### Supplied data
****************
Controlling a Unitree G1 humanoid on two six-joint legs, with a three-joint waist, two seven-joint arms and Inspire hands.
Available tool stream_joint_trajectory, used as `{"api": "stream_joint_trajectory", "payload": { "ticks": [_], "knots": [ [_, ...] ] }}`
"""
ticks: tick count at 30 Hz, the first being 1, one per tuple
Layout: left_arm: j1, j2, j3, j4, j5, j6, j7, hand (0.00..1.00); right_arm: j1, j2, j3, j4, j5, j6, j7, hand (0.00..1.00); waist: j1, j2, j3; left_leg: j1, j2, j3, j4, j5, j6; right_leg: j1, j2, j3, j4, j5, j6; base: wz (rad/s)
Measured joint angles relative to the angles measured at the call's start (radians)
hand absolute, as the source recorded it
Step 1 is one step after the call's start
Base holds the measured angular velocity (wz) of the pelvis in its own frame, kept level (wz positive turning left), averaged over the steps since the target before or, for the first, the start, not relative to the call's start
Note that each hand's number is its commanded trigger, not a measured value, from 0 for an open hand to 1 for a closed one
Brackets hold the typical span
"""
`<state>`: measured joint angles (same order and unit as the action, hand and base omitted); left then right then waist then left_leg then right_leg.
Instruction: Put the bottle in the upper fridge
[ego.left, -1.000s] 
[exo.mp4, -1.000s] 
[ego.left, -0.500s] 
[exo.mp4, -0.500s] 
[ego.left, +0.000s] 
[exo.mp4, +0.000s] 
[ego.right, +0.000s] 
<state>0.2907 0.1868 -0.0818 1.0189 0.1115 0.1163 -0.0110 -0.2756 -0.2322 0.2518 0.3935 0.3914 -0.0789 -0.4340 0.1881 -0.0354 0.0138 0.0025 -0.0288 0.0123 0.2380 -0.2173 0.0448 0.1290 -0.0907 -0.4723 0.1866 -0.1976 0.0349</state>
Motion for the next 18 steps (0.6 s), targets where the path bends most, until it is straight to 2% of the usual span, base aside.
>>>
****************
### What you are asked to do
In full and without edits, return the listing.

### Completed task
Controlling a Unitree G1 humanoid on two six-joint legs, with a three-joint waist, two seven-joint arms and Inspire hands.
Available tool stream_joint_trajectory, used as `{"api": "stream_joint_trajectory", "payload": { "ticks": [_], "knots": [ [_, ...] ] }}`
"""
ticks: tick count at 30 Hz, the first being 1, one per tuple
Layout: left_arm: j1, j2, j3, j4, j5, j6, j7, hand (0.00..1.00); right_arm: j1, j2, j3, j4, j5, j6, j7, hand (0.00..1.00); waist: j1, j2, j3; left_leg: j1, j2, j3, j4, j5, j6; right_leg: j1, j2, j3, j4, j5, j6; base: wz (rad/s)
Measured joint angles relative to the angles measured at the call's start (radians)
hand absolute, as the source recorded it
Step 1 is one step after the call's start
Base holds the measured angular velocity (wz) of the pelvis in its own frame, kept level (wz positive turning left), averaged over the steps since the target before or, for the first, the start, not relative to the call's start
Note that each hand's number is its commanded trigger, not a measured value, from 0 for an open hand to 1 for a closed one
Brackets hold the typical span
"""
`<state>`: measured joint angles (same order and unit as the action, hand and base omitted); left then right then waist then left_leg then right_leg.
Instruction: Put the bottle in the upper fridge
[ego.left, -1.000s] 
[exo.mp4, -1.000s] 
[ego.left, -0.500s] 
[exo.mp4, -0.500s] 
[ego.left, +0.000s] 
[exo.mp4, +0.000s] 
[ego.right, +0.000s] 
<state>0.2907 0.1868 -0.0818 1.0189 0.1115 0.1163 -0.0110 -0.2756 -0.2322 0.2518 0.3935 0.3914 -0.0789 -0.4340 0.1881 -0.0354 0.0138 0.0025 -0.0288 0.0123 0.2380 -0.2173 0.0448 0.1290 -0.0907 -0.4723 0.1866 -0.1976 0.0349</state>
Motion for the next 18 steps (0.6 s), targets where the path bends most, until it is straight to 2% of the usual span, base aside.
>>>

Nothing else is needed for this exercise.